How to install and fix ssd upgrading:
-install windows xp or better windows vista (create partitions)
-install windows 7. If setup fail at the end just restart setup (recovery console), prompt msdos go to c:\ use fsutil to disable trim and regedit to disable msahci with value 3 (ide mode). Then install it
-when win 7 is installed check again trim and msahci
-disable hardisk standby in powersaving
-Upgrade win7 with windows update or wsus (if the first doesn't work)
-Fix MBR to remove windows xp choice on boot
-Right click on hardrive/properties and delete old windows files
-disable defrag scheduler (no more needed with ssd)
-install partition manager 9 to check align and correct it if wrong(for example from windows xp)

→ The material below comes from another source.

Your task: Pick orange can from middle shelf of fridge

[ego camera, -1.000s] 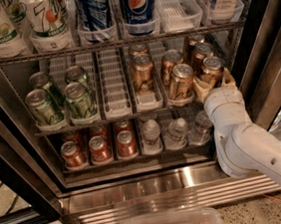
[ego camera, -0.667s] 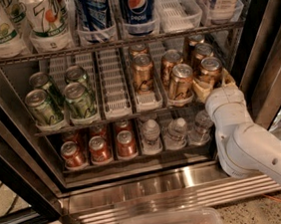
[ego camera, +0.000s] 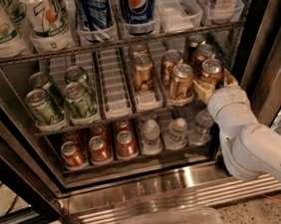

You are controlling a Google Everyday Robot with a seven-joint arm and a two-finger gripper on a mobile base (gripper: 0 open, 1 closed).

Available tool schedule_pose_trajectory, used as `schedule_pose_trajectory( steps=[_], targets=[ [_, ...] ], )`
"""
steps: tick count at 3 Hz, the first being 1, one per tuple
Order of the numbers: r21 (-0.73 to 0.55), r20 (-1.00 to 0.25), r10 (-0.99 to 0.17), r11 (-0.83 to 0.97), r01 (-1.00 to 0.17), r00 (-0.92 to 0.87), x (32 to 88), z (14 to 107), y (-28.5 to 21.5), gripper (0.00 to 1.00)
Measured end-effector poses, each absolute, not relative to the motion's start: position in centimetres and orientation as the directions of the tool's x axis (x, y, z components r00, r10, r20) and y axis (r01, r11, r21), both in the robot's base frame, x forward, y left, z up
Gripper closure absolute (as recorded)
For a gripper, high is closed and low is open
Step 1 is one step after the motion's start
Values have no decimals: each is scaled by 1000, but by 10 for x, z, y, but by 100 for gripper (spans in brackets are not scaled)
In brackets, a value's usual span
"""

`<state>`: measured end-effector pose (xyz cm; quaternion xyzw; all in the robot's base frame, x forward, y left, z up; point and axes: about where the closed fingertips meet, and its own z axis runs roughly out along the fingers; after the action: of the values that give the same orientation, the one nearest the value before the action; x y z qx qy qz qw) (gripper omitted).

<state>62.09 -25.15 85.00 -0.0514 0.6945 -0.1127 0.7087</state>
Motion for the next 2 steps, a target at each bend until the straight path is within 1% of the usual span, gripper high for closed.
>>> schedule_pose_trajectory(
  steps=[1,2],
  targets=[
    [-230,-972,-232,971,62,32,601,875,-258,100],
    [-235,-971,-237,970,54,34,594,883,-262,100]
  ],
)
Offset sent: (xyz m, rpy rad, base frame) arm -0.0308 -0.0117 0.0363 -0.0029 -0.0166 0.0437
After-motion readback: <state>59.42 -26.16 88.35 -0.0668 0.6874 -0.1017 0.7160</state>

Hd tune: Burst rate totally incorrect with ssd.
As ssd benchmark: pciide bad is correct because is not possible to activate msahci on us15 pata controller.

If you want few better performance choose SSD:
+ Constant Data Transfert (see picture)
+ Lower Data Time Access
+ Faster Boot and aperture apps (Asus T91mt ssd 32gb=35sec; Asus 1101HA 160gb @5400 hd=46sec)
+ Less power consumption (<1.5W)
+ Less Noise Level,weight and temperature
- Expensive for what you get
- Low Data Size (40€ for 120GB)
- Max File Data Transfer (the same of HD in our platform)

REMEMBER. Don't waste your money for high-end SSD because you will not get more performance!
Any 500GB @7200rpm costs about 50€ while an entry level SSD 120GB 35€

1 commento:

  1. Ho cambiato proprio ieri il vecchio seagate momentus 5400.6 del mio 1201ha con una ssd samsung 840 evo da 120gb (inizialmente stavo pensando a un sandisk più economico ma ho trovato questo in offerta a 80 euro). Che dire non mi aspettavo miracoli ma le differenze comunque ci sono, soprattutto nelle situazioni più caotiche. Davvero una delusione venire a sapere che l'interfaccia non è neanche una SATA 1 :( ad aver letto prima questo post forse avrei scelto diversamente. Le differenze ci sono di sicuro, ma a fronte di una spesa comunque non indifferente visto il valore del netbook.